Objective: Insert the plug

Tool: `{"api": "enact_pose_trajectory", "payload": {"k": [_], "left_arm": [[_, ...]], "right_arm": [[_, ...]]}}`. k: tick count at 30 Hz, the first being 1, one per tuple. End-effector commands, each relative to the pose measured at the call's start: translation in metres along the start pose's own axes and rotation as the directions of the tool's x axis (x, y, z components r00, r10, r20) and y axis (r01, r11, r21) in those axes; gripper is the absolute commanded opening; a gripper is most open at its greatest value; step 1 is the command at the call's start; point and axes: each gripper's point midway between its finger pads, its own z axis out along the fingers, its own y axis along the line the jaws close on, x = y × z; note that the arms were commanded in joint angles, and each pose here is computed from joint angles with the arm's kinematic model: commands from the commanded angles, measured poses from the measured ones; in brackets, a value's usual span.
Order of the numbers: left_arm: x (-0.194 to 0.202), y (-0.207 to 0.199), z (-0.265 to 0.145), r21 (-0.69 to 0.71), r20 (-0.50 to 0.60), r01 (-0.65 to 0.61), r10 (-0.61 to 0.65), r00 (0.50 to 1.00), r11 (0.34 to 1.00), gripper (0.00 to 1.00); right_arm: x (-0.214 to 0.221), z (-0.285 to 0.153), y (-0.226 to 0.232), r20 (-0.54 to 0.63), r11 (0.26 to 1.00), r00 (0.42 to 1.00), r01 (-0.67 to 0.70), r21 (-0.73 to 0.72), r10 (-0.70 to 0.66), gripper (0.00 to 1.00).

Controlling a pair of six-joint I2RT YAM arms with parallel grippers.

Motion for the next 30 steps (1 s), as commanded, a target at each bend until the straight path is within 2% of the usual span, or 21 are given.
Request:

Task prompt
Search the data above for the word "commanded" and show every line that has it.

Reply to the task
Tool: `{"api": "enact_pose_trajectory", "payload": {"k": [_], "left_arm": [[_, ...]], "right_arm": [[_, ...]]}}`. k: tick count at 30 Hz, the first being 1, one per tuple. End-effector commands, each relative to the pose measured at the call's start: translation in metres along the start pose's own axes and rotation as the directions of the tool's x axis (x, y, z components r00, r10, r20) and y axis (r01, r11, r21) in those axes; gripper is the absolute commanded opening; a gripper is most open at its greatest value; step 1 is the command at the call's start; point and axes: each gripper's point midway between its finger pads, its own z axis out along the fingers, its own y axis along the line the jaws close on, x = y × z; note that the arms were commanded in joint angles, and each pose here is computed from joint angles with the arm's kinematic model: commands from the commanded angles, measured poses from the measured ones; in brackets, a value's usual span.
Motion for the next 30 steps (1 s), as commanded, a target at each bend until the straight path is within 2% of the usual span, or 21 are given.

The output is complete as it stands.